6. Puedes dejar un mensaje o conversación en stand by: Dejar “On hold” un mensaje importante y delicado puede ser una estrategia que te permita cuidar el objetivo del mismo y evitar que la reactividad emocional del momento gobierne y domine tus palabras. Si es un e-mail, guardar el borrador; si es un WhatsApp, escribirlo y no enviarlo, o dejar en azul al recibirlo; ello permite que la efervescencia pase, antes de contestar con una respuesta marcada por un juicio errado o contaminado.

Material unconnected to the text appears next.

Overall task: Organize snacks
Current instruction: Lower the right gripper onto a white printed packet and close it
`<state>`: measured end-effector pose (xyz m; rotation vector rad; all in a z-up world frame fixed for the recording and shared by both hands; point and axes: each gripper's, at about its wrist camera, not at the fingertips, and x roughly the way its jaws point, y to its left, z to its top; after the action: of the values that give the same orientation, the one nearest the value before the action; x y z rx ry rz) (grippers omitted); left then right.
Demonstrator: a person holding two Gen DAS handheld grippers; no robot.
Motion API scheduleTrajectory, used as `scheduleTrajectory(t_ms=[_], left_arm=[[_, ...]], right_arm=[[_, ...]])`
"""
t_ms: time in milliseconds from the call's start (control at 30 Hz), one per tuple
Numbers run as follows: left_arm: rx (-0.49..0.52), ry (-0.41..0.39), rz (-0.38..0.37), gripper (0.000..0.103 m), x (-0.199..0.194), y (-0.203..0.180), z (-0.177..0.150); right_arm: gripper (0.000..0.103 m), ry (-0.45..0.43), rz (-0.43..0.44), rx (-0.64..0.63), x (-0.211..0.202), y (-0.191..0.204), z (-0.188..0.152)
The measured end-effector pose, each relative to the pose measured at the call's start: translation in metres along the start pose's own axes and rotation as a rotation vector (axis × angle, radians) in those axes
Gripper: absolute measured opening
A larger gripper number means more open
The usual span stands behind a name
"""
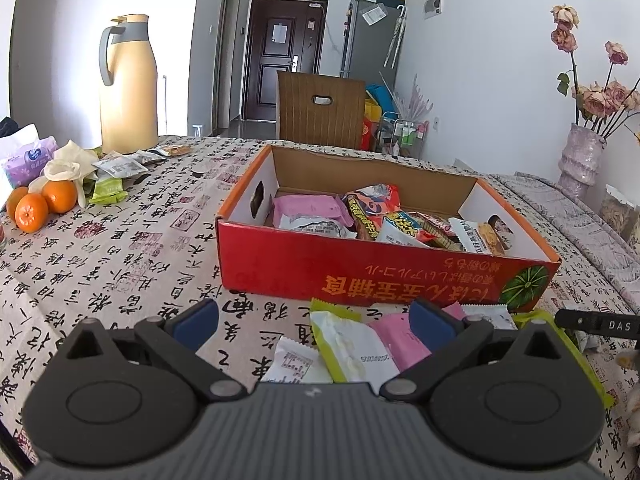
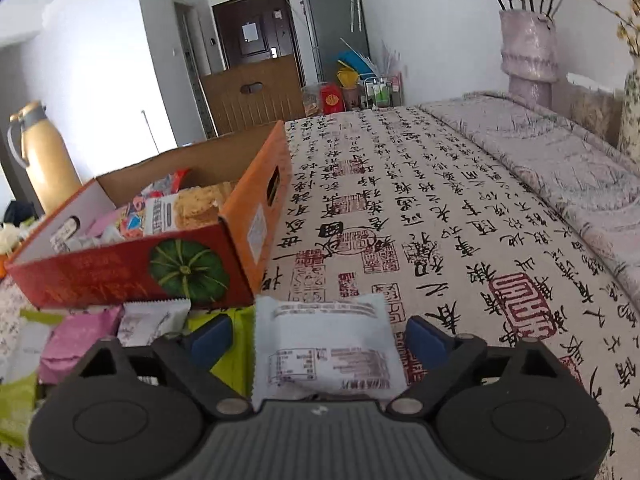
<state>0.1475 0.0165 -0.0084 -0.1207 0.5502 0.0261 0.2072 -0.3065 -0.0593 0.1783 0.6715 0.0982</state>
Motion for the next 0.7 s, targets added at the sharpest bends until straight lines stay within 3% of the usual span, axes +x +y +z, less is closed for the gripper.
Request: scheduleTrajectory(t_ms=[100, 333, 500, 700], left_arm=[[0.001, 0.003, -0.003, 0.103, 0.000, -0.001, -0.001], [0.003, 0.018, -0.002, 0.103, 0.000, -0.003, -0.001], [0.017, 0.049, -0.008, 0.103, -0.001, -0.010, -0.003], [0.081, 0.099, 0.039, 0.103, 0.003, -0.032, -0.008]], right_arm=[[0.065, 0.003, -0.001, 0.024, 0.000, -0.004, -0.001], [0.055, -0.024, 0.004, 0.037, -0.007, -0.009, -0.004], [0.053, -0.106, -0.020, 0.022, -0.018, -0.005, -0.007], [0.053, -0.198, -0.019, 0.006, -0.043, 0.000, -0.012]])
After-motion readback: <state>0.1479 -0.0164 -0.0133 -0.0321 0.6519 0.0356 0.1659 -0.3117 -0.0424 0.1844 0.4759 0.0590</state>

7. Escuchar, escuchar y después… escuchar: son muchas las razones para comprometer negativamente la escucha: pensar que el otro sólo quiere controlar; sentir que si escuchas más, el otro domina la conversación; creer que estás en el momento de demostrar tu poder o que necesitas mostrar seguridad a toda costa. En éstas y otras situaciones pudieses estar practicando un bajo nivel de escucha.

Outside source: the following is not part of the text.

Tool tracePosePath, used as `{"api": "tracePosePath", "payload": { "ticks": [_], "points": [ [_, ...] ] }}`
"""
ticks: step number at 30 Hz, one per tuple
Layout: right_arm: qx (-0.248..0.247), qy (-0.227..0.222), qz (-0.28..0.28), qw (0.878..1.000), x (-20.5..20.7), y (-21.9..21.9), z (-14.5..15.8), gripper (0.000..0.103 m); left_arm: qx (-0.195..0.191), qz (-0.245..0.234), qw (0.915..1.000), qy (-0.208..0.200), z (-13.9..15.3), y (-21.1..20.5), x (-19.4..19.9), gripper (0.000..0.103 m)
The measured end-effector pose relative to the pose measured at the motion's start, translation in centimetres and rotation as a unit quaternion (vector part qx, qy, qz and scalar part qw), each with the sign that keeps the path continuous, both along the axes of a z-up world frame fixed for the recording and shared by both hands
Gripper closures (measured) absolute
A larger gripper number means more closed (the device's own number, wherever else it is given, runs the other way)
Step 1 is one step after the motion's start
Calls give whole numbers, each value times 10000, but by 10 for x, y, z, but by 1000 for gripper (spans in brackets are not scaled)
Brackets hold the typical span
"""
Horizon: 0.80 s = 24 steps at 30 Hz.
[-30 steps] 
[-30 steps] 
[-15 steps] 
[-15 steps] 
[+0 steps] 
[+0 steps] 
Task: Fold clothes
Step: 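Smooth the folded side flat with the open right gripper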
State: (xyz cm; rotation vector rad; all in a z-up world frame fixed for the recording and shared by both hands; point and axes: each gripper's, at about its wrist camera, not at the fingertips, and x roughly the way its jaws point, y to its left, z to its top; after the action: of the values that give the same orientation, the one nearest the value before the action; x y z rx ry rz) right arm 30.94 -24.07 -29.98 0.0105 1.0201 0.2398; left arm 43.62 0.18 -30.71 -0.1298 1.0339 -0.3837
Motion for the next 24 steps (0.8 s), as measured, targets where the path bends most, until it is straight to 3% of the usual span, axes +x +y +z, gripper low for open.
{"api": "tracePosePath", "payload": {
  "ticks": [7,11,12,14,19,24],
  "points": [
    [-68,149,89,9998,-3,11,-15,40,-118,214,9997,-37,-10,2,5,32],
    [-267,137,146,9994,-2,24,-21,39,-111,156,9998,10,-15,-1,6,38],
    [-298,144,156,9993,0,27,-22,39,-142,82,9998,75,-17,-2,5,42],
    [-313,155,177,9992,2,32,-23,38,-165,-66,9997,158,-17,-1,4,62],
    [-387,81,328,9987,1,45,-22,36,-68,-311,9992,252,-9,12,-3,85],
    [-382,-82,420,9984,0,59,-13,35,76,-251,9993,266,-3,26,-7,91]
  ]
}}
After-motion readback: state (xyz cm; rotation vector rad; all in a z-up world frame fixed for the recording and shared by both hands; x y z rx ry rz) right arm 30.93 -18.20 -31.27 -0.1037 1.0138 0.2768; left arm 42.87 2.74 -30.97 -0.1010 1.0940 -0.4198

8. Percibir manifestaciones físicas que hablan de emociones no agradables: Al sentir cambios como boca seca, palpitaciones, sudoración, calor en el cuerpo, entre otros, es válido comunicar al otro sobre tu emocionalidad (no sobre el síntoma físico necesariamente). Expresiones como: “me siento molesto”, “he venido evitando esta conversación pues no me resulta agradable”, “desde que supe “X” me he sentido triste, abatido”, “aun cuando tengo temor de tu reacción, he decidido abrir la conversación”, ayudan a bajar la tensión emocional y comenzar el diálogo desde un espacio de transparencia. Fingir y disimular agrega una tensión adicional innecesaria.

9. Cuidar la sensación de seguridad y buena fe: si a lo largo de toda la conversación, cuidas el contenido de tu mensaje y el tono; y, si la intención de tu hablar permite al otro sentirse seguro de estar allí, sin que se tengan que activar mecanismos de defensa, esto llevará a reducir el miedo, enemigo número uno de una conversación basada en la confianza. El que ambos se sientan seguros y sin temor a ser vulnerados es crucial. Bajo esta emocionalidad es más fácil la conexión facilitada por la genuidad, la sensación de seguridad y un adecuado contacto visual.

10. Preguntarte siempre sobre el resultado final: chequear con el otro con qué sensación se va de la conversación, verificar que ambos se completaron en decir lo que piensan y sienten. Esa respuesta es el termómetro de la calidad de conversador que estás siendo.